Самому младшему крестоносцу было три года. Его взяла с собой десятилетняя сестра. Его звали Юкки, и он играл в пыли на привалах деревянной собакой. Он умер первым от усталости и голода. Мы зарыли его у переправы и украсили могилу цветами и камешками со всей серьезностью и значительным молчанием, как дети хоронят птенцов и утопленных котят. Деревянную собаку, выброшенную за ненадобностью, взяла себе Николь.
Мы тащились в судорогах, как больная кольчатая змея, и кивали над нами в небе кресты и хоругви.

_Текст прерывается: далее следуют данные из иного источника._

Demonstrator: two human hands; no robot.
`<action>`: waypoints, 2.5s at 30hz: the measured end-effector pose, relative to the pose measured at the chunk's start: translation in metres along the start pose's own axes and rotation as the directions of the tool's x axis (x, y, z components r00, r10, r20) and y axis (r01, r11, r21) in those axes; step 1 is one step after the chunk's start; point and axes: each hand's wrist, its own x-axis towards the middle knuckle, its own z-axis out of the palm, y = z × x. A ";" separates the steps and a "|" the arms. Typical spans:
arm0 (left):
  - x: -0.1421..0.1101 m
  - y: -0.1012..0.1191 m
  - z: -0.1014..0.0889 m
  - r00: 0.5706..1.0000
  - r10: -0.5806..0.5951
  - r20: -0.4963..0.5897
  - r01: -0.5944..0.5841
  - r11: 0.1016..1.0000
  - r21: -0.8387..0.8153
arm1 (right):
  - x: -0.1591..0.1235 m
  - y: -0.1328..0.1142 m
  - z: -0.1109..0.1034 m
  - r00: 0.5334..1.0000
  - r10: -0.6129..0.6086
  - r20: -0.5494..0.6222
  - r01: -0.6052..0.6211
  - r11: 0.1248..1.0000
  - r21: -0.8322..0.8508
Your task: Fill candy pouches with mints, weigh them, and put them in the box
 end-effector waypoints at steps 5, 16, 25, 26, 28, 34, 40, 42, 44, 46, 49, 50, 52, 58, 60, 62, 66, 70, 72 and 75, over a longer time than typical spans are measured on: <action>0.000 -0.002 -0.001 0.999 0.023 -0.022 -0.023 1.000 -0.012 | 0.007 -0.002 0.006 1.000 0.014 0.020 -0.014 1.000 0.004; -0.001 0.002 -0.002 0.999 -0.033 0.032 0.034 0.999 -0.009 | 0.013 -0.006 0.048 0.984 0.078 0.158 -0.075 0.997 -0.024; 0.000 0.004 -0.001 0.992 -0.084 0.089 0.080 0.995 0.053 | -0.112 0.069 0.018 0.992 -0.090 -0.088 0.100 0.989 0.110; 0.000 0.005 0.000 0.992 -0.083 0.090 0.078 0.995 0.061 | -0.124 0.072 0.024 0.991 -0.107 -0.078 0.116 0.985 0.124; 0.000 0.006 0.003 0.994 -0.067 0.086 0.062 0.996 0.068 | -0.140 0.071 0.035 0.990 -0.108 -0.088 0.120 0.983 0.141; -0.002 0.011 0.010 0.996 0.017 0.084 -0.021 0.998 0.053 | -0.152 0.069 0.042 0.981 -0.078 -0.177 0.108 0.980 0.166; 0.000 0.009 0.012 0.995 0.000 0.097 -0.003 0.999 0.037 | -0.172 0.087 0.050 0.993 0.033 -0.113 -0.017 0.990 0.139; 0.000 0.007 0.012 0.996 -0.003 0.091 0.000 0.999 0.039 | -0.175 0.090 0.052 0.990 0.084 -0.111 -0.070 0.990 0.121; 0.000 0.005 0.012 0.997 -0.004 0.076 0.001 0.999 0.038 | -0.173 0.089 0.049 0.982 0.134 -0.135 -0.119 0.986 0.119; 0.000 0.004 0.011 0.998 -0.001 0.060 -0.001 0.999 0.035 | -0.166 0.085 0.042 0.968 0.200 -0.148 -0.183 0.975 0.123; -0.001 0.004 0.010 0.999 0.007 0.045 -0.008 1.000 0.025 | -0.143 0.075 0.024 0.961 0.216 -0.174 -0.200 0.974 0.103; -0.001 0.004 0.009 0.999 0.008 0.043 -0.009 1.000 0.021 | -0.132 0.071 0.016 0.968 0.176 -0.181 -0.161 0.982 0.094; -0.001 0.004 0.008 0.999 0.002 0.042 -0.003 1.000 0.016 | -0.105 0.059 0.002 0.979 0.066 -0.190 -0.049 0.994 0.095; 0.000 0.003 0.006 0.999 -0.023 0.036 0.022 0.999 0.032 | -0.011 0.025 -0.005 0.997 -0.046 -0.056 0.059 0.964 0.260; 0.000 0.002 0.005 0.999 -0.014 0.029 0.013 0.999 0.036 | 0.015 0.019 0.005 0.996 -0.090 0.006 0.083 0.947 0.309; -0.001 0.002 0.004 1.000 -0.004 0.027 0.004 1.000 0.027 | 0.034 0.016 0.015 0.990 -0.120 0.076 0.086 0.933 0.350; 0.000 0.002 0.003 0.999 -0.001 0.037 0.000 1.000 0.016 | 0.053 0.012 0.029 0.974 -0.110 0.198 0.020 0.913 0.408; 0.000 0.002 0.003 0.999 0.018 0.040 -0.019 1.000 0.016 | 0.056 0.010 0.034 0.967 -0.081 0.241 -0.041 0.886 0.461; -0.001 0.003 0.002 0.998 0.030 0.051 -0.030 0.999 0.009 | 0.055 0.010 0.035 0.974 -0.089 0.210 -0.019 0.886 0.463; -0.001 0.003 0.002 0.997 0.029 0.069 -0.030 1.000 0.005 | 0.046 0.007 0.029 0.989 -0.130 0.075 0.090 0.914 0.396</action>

Деревни словно вымирали, стоило нам приблизиться — крестьяне запирали двери, иногда оставляя за калиткой молоко и хлеб. Они боялись, что мы уведем их детей. Я не в силах их винить. Но я видел, как они забили палками двух девчонок за то, что те выкопали дюжину незрелых репок с окраины общинного поля.
«Я никогда не доберусь до Иерусалима», — плакала Николь, уткнувшись мне под мышку. Мы лежали вповалку у костра. Ив Брабо хлопал комаров и сочинял песенки. Чем мрачней становился этот бесенок, тем веселей и солоней ему сочинялось. Утром мы поднимались и продолжали не идти, но вгрызаться в дорогу, дурея от запаха цветущих чащ и луговин, от голода, веры и зелени речных заводей, где безумно хотелось выкупаться, но не разрешали монахи. Еще бы! мы идем не для того, чтобы тешить плоть, визжать, нырять, брызгаться или хотя бы постирать волглые обноски. Мы ненавидели рассвет — к утру крестоносцы умирали чаще, чем в иное время суток, умирали, и оставались у потухших кострищ — нас гнали вперед, мы уже не могли зарыть трупы.